Lonceng yang sangat terkenal di Aceh ini merupakan pemberian dari Laksamana Cheng Ho, seorang Kaisar Cina kepada Sultan Iskandar Muda pemimpin Kerajaan Aceh pada masa itu. Lonceng ini dibuat pada tahun 1409. Pemberian lonceng ini dalam rangka mengikat hubungan persahabatan dan kerjasama antara dua kerajaan di negara yang berbeda. Lonceng ini mempunyai tinggi lebih kurang 1,25 meter dengan lebar 0,75 meter. Nama Cakradonya adalah nama armada perang Sultan Iskandar Muda, yang mana cakra berarti kabar sedangkan donya artinya dunia. Lonceng cakradonya berfungsi sebagai media untuk menyampaikan kabar kepada dunia, termasuk isyarat perang di masa kepemimpinan Sultan Iskandar Muda. Pada bagian atas lonceng ini juga terdapat tulisan aksara Tionghoa-Arab. Aksara Tionghoa yang tertulis adalah "Sing Fang Niat Toeng Juut Kat Yat Tjo", namun tulisan aksara tersebut sudah tidak terbaca lagi karena sudah dimakan usia.

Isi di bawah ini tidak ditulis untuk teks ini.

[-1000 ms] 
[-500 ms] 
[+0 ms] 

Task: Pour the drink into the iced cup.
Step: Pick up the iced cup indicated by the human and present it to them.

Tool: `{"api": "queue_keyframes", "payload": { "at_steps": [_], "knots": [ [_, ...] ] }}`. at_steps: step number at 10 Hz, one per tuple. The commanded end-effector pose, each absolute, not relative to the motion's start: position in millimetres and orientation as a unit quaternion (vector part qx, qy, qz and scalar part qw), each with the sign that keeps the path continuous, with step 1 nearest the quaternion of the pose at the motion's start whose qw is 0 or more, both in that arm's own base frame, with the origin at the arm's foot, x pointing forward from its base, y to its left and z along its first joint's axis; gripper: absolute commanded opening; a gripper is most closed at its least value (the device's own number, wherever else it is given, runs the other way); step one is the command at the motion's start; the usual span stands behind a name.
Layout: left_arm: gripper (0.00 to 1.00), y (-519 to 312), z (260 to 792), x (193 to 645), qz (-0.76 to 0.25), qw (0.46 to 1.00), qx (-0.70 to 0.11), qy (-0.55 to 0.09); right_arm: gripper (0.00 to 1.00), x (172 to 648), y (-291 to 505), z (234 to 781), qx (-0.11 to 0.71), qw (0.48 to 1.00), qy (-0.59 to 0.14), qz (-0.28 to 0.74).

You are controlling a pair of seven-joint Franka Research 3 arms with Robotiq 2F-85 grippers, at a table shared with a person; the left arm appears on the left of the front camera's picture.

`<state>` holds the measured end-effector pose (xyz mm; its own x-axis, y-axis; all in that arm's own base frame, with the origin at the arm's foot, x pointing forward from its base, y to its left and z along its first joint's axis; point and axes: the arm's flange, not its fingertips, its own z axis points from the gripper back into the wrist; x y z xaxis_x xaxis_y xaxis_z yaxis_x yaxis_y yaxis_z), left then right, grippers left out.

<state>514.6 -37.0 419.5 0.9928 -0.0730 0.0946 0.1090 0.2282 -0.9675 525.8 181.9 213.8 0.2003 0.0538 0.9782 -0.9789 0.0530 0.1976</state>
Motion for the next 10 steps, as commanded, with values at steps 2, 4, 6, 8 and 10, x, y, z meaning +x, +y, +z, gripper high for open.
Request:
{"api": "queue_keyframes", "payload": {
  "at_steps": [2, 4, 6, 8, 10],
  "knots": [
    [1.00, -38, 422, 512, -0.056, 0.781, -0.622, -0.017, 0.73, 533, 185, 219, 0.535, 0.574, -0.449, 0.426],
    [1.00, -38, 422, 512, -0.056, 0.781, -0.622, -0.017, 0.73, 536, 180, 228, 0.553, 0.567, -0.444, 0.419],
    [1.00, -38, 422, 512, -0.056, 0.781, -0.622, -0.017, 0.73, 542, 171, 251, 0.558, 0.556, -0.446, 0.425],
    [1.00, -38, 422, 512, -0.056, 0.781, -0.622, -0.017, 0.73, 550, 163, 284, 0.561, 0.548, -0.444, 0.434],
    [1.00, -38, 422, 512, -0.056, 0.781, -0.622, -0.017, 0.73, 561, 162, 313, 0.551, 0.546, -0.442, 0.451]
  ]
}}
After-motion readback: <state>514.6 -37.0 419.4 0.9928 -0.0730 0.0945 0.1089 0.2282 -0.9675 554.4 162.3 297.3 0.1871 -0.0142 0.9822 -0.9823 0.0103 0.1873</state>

Menurut G.L. Tichelman dalam buku Cakra Donya, De Indische Gids I (1939), lonceng ini dahulu pernah dianggap sebagai barang atau benda keramat oleh sebagian orang Aceh. Mulanya Lonceng raksasa yang merupakan salah satu peninggalan bersejarah yang bermutu tinggi ini digantung di sebuah pohon di dekat Masjid Raya Baiturrahman yang berlokasi di kompleks Istana Sultan. Lonceng Cakra Donya hingga akhir tahun 1915 masih digantung di pohon ba'gloendong (pohon kuda-kuda) yang letaknya di sebelah timur Masjid Raya Baiturrahman. Asal usul lonceng ini tidak diketahui oleh siapa pun. Anak loncengnya telah hilang dan sejak tahun 1915 tidak ada lagi seorang pun yang pernah mendengar suaranya.
Pada tanggal 2 Desember 1915, pada masa Gubernur H.N.A Swart menguasai istana kerajaan memberi perintah untuk menurunkan lonceng dari pohon ba'gloendong karena khawatir pohon tersebut patah dan lonceng akan rusak, maka lonceng itu diletakkan di tanah. Lonceng itu diturunkan oleh orang-orang Cina, karena orang menganggap lonceng tersebut berhantu. Menurut cerita, orang Cina yang menurunkan lonceng tersebut sebelumnya meminum arak terlebih dahulu sampai mabuk, baru kemudian berani menurunkan lonceng itu. Setelah penurunan lonceng itu, Banda Aceh dilanda banjir besar. Selanjutnya pada tanggal 13 Desember 1915 datanglah seorang utusan menghadap Gubernur H.N.A Swart memberitahukan bahwa banjir tersebut disebabkan peletakkan lonceng yang tidak pada tempatnya. Atas perintah Gubernur Swart lonceng tersebut kemudian digantungkan di bawah museum Aceh dan banjir pun reda saat itu. Akan tetapi, tahun berikutnya banjir datang lagi. Maka sekali lagi utusan tersebut datang dan mengatakan bahwa peletakannya masih kurang tepat. Seharusnya lonceng tersebut diletakkan terpisah dan tertutup. Swart pun menyetujui dan membuat bangunan khusus untuk menggantungkan lonceng tersebut. Pada tahun 1939 lonceng sultan yang telah tua ini digantungkan dengan sebuah rantai di dalam sebuah kubah dari kayu di depan Museum Aceh.
Pada lonceng ini terdapat hiasan-hiasan dengan simbol-simbol (ukiran-ukiran) dalam bentuk huruf Arab dan huruf Cina. Simbol-simbol dalam huruf Arab untuk saat ini tidak dapat dibaca lagi. Diduga bahwa tuangan-tuangan lonceng itu dahulu diberi lapisan-lapisan emas. Tanda-tanda yang bermacam-macam itu telah dipahat ke dalam besinya dan emasnya telah dimasukkan pada aluran-alurannya. Namun sekarang emasnya telah hilang dari bentuk-bentuk hurufnya dan mungkin sekali sudah diambil oleh orang-orang yang tidak bertanggung jawab. Hingga kini Lonceng raksasa ini menjadai simbol atau icon khusus Kota Banda Aceh.